Comment by Hobadee
5 days ago
> > - My ISP gives me a /64, what am I supposed to do with that anyways?
> What are you supposed to do with a /8? Do you have several million computers?
Except you can subnet an IPv4 /8. You can't subnet an IPv6 /64. For whatever stupid reason, and despite having 18 quintillion available addresses in a /64, you can't actually do anything useful with it other than yeet a bunch of devices on the same LAN segment.
(At least on pfSense, and when I looked into it some, that's apparently IPv6 design for some reason)
Your ISP gives you a IPv4 /32 which you don’t have a prayer of subnetting, you have to NAT.
With a IPv6 /64 you can (1) NAT, or (2) better, subnet it and use DHCPv6.
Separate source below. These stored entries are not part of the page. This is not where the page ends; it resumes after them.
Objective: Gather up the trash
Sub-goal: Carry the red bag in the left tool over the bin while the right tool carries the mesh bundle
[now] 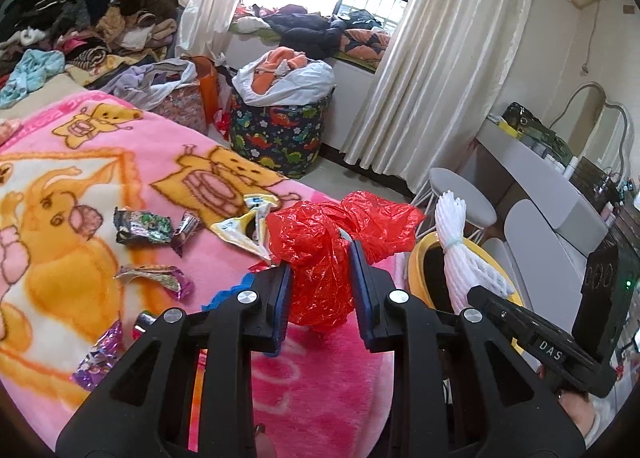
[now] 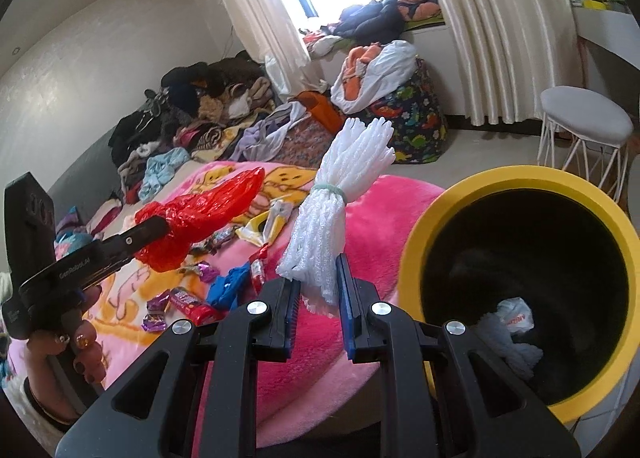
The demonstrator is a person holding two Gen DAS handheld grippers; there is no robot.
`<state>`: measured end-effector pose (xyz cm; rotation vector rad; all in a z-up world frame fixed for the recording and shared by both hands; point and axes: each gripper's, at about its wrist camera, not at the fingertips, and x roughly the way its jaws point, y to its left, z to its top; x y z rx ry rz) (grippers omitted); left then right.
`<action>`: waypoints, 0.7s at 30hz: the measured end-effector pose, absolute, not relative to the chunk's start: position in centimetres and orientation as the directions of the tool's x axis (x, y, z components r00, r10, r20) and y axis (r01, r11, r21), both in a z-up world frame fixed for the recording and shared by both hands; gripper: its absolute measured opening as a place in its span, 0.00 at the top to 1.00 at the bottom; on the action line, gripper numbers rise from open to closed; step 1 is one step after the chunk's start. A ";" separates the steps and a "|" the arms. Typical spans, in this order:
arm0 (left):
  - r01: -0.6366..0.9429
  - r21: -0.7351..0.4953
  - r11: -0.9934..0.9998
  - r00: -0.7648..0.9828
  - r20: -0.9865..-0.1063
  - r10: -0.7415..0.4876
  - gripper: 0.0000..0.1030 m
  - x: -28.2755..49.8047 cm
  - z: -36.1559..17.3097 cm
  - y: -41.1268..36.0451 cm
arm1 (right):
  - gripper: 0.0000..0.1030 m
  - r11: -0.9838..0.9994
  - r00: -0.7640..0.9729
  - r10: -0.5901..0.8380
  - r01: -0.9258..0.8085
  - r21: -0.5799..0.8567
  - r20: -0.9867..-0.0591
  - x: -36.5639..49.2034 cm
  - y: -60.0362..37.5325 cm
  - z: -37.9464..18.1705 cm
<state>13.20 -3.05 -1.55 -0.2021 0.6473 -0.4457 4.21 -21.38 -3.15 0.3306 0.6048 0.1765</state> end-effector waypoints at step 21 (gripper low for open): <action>0.425 -0.280 0.861 0.671 -0.540 -0.507 0.81 12.5 -0.6 -8.7 | 0.83 0.935 0.848 0.126 0.072 0.347 -0.515 1.1 -26.2 -2.3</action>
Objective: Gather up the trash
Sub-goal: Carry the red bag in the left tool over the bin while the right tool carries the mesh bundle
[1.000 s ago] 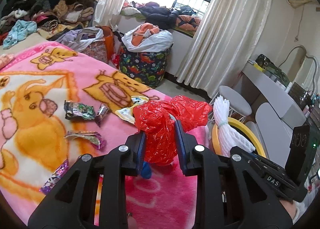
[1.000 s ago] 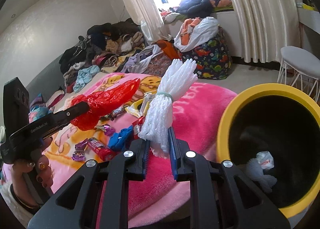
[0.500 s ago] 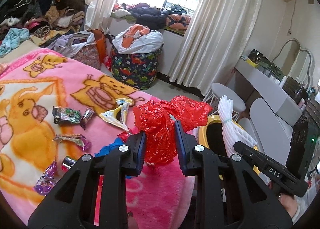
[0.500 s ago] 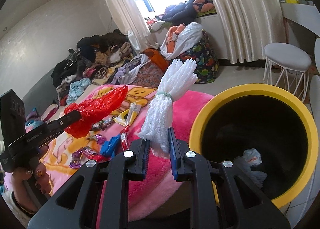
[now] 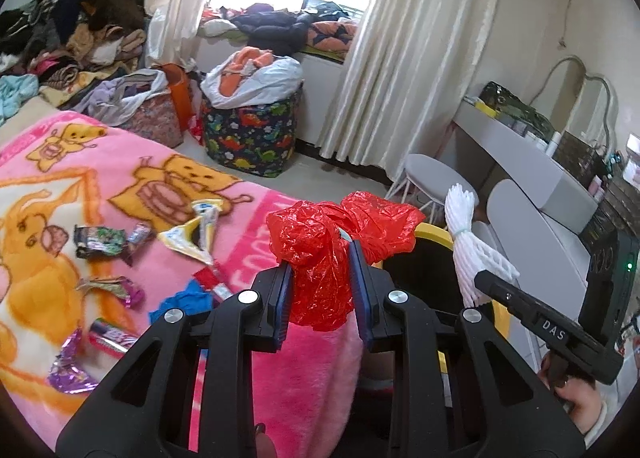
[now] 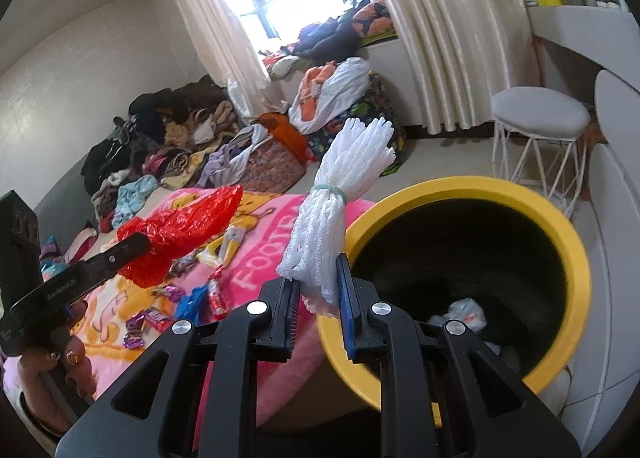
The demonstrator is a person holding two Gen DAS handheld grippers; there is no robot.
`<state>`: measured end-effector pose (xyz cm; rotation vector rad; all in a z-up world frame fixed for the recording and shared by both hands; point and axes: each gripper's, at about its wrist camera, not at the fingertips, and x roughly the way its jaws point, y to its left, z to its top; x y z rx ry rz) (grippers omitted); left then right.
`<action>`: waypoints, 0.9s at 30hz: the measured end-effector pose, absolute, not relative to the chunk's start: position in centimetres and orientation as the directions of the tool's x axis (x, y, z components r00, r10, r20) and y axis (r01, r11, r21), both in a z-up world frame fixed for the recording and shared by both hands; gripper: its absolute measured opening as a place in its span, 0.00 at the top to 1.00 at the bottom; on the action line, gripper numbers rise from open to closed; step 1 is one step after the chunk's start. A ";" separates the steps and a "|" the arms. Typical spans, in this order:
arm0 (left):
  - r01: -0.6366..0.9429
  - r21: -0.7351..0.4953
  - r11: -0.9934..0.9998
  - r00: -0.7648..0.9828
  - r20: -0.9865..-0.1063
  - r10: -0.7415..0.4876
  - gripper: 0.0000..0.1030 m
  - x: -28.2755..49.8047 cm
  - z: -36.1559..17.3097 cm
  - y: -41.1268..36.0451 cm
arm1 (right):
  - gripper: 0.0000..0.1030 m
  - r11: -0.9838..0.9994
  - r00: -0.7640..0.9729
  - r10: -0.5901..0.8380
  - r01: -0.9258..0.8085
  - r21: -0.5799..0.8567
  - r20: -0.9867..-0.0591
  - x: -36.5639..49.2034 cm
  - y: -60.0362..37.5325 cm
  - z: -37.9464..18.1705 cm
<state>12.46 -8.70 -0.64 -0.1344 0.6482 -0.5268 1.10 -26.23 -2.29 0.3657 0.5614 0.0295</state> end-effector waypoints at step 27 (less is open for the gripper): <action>0.532 -0.191 0.825 0.565 -0.645 -0.514 0.81 14.0 -4.0 -19.6 | 0.83 0.890 0.832 0.025 0.234 0.391 -0.553 -1.9 -33.7 -3.8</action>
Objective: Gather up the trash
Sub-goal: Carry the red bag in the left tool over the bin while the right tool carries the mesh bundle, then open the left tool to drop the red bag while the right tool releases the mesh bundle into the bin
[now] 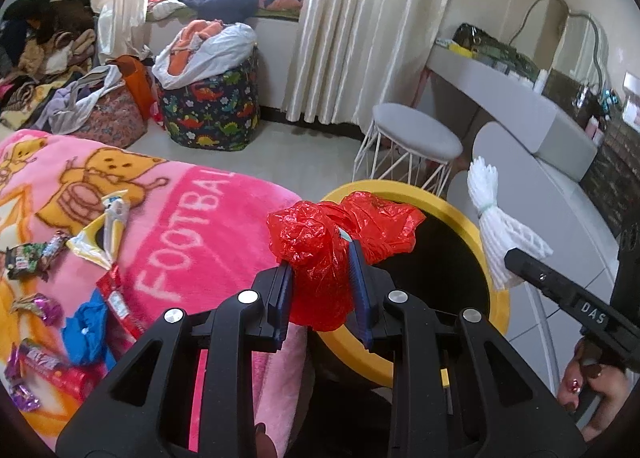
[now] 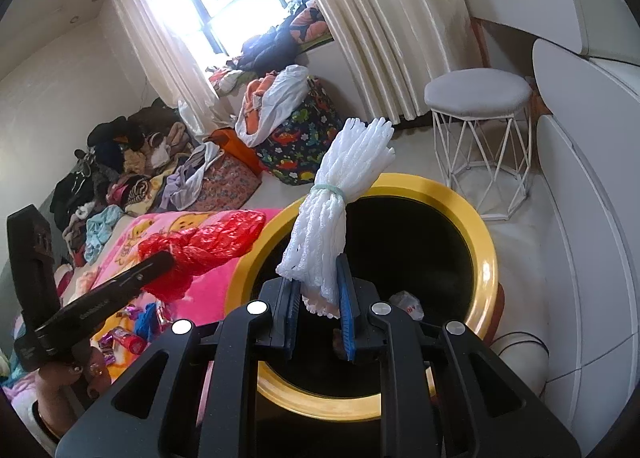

The only thing significant about /64 is that’s the smallest unit for SLAAC.
> The only thing significant about /64 is that’s the smallest unit for SLAAC.
...which means you can't subnet it because you have to assume SLAAC might happen since that's the only thing ipv6 requires. Ergo, an ISP only giving you a /64 means you have to nat if you want subnets, and if you have to nat why wouldn't you use ipv4 instead where it's so much simpler?
Android only supports slaac.
Strangely it supports DHCPv6 as a server but not as a client.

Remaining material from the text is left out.